## Problem requirements
Select all lines holding the word "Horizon" from the entries that follow.

## Dataset
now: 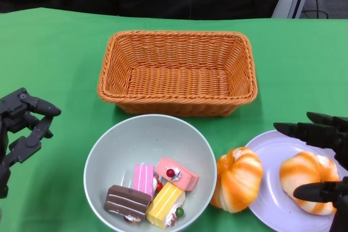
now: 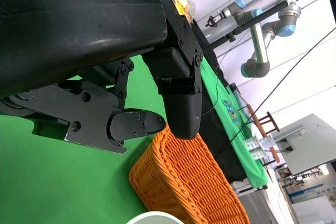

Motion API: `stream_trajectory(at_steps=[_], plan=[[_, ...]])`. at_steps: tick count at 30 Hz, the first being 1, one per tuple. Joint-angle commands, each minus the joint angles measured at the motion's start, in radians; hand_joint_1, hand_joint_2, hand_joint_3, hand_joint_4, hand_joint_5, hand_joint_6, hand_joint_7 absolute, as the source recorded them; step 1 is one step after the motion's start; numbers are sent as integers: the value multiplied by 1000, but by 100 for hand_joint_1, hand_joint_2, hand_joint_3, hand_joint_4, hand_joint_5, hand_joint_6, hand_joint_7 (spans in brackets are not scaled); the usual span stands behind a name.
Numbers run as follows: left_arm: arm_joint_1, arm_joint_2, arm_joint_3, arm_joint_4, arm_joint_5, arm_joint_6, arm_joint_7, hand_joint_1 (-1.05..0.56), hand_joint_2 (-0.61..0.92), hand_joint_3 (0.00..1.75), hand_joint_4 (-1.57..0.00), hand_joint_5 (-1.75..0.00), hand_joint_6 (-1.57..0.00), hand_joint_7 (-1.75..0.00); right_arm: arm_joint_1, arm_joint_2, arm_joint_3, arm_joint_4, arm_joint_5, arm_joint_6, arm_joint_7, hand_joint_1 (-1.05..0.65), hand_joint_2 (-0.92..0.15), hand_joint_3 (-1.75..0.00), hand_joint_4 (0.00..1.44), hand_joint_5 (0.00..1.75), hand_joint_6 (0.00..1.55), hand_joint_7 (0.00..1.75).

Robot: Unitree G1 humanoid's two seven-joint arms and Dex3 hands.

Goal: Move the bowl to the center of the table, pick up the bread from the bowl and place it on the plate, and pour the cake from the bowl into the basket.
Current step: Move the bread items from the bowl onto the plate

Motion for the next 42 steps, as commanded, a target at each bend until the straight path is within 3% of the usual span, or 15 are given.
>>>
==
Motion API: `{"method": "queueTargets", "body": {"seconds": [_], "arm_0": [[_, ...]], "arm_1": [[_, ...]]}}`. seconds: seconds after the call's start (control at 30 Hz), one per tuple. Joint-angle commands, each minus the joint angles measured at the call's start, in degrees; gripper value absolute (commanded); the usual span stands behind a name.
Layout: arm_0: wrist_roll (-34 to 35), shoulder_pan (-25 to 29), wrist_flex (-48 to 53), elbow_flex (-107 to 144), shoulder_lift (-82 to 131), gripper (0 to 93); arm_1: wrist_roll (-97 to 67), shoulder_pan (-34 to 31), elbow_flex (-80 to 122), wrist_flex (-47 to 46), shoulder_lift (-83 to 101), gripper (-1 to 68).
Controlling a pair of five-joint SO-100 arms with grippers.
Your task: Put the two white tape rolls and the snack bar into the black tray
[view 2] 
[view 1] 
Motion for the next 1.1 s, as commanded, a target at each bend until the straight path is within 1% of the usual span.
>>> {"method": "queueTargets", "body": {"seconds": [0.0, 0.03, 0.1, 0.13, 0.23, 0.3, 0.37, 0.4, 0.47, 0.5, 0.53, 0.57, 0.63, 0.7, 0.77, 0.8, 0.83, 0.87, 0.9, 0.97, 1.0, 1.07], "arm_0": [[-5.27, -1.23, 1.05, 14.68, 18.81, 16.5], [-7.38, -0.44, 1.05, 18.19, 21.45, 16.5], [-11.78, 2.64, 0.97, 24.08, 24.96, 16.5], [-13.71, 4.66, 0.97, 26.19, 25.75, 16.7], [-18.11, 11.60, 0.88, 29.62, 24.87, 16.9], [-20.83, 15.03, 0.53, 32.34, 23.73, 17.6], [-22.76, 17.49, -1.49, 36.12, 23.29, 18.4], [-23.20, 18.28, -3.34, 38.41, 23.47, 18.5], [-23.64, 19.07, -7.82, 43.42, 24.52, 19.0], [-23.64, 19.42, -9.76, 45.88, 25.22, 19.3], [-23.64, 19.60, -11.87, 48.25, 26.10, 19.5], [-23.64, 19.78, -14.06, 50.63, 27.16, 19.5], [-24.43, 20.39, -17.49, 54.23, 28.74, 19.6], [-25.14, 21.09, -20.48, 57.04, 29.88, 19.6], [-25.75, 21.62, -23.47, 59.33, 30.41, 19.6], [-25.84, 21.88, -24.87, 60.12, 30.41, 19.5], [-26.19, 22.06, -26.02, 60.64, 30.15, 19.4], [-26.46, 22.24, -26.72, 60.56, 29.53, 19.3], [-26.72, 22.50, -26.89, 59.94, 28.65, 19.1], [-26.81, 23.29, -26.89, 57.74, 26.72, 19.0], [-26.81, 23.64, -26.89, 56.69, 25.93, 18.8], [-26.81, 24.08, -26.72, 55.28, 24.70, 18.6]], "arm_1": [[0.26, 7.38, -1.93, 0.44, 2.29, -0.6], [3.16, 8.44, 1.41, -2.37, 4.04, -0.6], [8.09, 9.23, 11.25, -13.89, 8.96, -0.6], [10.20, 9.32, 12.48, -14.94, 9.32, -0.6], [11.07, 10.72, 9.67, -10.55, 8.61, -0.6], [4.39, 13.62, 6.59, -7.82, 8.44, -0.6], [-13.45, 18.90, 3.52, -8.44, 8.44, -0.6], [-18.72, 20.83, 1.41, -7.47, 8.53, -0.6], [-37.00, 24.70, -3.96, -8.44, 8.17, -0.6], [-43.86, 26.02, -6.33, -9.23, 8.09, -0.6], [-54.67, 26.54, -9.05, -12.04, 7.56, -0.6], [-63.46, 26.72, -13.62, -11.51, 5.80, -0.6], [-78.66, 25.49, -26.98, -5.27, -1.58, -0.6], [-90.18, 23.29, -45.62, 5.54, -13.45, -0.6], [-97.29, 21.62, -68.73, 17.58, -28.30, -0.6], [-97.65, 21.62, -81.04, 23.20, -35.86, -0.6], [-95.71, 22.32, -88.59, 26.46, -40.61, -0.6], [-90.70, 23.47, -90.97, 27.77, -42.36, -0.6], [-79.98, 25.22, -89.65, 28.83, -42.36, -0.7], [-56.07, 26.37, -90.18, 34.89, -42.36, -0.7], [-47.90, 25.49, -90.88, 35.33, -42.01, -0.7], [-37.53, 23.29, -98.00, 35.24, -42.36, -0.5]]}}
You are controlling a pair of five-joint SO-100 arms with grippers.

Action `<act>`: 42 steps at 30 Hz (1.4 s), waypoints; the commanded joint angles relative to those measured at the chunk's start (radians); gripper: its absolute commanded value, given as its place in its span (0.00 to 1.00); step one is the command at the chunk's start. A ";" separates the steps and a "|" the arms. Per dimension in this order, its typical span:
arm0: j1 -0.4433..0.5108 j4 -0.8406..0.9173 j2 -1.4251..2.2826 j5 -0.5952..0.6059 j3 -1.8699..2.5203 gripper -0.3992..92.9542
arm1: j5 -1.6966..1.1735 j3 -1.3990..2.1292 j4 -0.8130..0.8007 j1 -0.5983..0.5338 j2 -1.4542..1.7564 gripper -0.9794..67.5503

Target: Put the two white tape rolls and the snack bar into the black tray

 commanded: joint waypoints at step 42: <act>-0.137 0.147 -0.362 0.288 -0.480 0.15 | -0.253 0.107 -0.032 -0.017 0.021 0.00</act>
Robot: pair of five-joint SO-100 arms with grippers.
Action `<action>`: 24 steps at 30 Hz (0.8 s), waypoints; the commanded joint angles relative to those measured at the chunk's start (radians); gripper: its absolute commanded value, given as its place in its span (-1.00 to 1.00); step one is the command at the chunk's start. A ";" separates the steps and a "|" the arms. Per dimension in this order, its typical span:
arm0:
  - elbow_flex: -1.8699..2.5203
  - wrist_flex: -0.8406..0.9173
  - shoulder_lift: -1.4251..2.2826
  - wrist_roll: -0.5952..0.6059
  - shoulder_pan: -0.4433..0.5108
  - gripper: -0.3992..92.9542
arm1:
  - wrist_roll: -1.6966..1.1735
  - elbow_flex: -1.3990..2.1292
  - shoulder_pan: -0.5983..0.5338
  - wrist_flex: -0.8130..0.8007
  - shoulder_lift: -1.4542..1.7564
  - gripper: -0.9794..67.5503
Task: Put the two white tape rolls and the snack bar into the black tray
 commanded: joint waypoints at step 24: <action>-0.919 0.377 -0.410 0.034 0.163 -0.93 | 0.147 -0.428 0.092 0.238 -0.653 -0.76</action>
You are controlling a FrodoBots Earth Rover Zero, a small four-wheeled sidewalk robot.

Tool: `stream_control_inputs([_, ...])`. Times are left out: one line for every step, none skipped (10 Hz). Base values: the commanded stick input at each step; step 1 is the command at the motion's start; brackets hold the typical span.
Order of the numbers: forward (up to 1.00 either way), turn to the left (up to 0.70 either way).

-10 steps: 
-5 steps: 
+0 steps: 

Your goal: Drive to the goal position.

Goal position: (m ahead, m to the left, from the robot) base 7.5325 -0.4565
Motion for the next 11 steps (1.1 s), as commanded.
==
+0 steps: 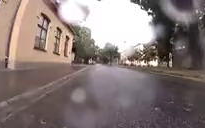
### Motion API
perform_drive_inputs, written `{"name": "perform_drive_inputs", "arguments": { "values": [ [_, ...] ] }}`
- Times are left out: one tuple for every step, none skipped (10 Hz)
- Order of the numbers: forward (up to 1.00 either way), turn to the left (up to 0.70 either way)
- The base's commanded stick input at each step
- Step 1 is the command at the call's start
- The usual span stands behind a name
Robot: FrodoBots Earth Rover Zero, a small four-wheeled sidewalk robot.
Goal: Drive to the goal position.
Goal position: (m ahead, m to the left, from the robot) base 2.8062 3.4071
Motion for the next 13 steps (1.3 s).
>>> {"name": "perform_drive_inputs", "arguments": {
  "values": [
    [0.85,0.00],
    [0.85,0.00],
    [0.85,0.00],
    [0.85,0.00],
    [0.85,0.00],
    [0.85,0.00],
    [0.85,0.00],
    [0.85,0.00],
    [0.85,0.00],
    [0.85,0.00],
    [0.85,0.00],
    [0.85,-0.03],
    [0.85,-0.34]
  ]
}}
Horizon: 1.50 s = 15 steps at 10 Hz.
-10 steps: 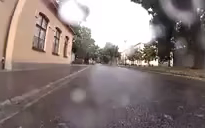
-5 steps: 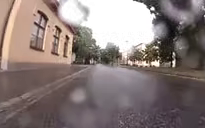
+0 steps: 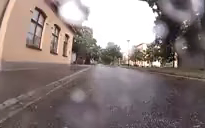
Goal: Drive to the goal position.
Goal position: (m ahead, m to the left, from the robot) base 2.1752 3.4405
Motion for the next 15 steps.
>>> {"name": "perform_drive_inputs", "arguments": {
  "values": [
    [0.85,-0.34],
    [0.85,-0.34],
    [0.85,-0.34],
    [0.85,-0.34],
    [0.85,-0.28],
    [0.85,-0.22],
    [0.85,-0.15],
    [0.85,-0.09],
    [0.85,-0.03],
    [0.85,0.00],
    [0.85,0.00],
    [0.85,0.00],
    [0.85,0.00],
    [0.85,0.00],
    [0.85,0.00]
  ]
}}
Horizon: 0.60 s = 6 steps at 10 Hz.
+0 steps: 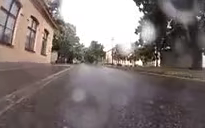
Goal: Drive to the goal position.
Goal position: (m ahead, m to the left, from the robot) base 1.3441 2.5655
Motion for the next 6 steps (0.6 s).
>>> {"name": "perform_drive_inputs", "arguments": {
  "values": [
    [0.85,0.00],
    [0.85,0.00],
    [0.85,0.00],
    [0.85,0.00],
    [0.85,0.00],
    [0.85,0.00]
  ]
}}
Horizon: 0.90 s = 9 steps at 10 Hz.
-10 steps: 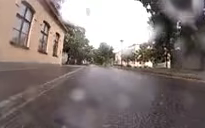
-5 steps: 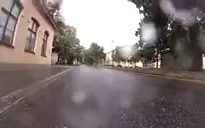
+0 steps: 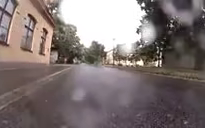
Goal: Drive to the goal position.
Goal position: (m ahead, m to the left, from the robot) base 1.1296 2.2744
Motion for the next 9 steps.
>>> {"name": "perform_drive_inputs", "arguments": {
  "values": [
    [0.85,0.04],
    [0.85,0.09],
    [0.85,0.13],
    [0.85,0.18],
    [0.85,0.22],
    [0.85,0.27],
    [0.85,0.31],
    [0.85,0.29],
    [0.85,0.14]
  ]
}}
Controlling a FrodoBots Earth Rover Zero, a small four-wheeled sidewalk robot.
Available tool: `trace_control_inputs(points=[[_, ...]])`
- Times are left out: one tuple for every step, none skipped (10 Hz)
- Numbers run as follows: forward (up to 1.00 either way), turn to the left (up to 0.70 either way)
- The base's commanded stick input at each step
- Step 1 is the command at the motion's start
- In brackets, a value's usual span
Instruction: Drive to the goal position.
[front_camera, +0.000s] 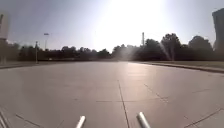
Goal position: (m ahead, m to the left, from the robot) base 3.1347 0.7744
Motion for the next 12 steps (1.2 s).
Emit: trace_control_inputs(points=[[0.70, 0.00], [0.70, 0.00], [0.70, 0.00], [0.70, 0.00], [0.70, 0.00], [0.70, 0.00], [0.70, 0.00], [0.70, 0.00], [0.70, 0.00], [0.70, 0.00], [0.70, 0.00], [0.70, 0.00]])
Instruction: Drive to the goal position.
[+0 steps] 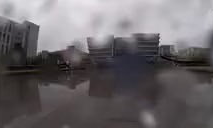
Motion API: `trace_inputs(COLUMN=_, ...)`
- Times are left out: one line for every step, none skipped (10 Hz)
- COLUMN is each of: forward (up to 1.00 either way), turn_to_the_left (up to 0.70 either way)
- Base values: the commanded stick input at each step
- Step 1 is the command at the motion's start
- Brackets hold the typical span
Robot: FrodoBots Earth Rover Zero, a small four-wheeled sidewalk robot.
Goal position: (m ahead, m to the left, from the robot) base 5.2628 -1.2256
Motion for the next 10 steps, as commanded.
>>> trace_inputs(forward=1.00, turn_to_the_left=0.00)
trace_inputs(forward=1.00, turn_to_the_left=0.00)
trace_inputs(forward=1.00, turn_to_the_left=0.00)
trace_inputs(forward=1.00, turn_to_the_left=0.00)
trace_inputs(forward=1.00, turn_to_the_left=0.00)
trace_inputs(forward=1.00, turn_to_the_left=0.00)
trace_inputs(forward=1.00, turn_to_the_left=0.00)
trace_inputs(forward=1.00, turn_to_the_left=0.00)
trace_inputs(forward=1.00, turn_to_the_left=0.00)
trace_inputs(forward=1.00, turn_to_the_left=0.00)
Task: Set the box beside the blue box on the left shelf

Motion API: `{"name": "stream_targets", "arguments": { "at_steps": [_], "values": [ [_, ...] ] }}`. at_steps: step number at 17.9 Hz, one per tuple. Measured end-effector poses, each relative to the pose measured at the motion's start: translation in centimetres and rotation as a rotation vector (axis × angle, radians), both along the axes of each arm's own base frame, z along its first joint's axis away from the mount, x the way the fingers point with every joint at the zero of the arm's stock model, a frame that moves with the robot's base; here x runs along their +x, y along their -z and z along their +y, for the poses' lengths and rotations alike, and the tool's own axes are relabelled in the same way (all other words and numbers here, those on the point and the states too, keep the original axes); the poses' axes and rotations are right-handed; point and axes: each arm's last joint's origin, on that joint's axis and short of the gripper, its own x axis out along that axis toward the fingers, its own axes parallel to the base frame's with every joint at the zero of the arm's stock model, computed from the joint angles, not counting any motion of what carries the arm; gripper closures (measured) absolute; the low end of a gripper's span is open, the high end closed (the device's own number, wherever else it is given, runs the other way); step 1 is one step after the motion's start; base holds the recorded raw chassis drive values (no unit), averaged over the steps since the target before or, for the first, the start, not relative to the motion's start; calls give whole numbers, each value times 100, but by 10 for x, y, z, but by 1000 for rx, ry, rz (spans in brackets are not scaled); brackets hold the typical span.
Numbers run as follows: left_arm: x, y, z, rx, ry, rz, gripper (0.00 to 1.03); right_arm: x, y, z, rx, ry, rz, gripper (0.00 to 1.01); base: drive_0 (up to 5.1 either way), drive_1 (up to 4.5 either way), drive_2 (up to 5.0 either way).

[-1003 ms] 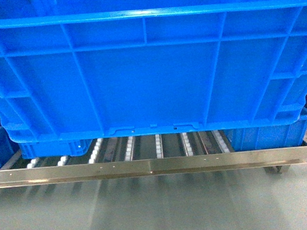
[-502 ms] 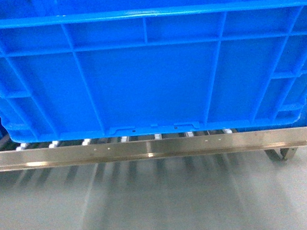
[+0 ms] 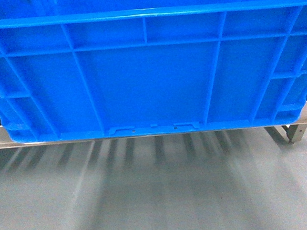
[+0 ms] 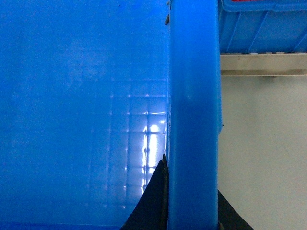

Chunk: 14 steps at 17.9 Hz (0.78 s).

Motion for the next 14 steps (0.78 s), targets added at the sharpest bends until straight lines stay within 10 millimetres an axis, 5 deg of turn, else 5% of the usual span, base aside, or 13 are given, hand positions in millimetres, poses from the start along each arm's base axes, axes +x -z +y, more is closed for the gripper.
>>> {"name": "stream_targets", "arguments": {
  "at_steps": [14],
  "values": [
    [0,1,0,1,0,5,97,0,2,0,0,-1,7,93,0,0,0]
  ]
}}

## Completed task
Horizon: 1.50 s = 15 steps at 10 Hz.
Horizon: 0.60 s = 6 steps at 10 Hz.
Horizon: 0.90 s = 9 steps at 10 Hz.

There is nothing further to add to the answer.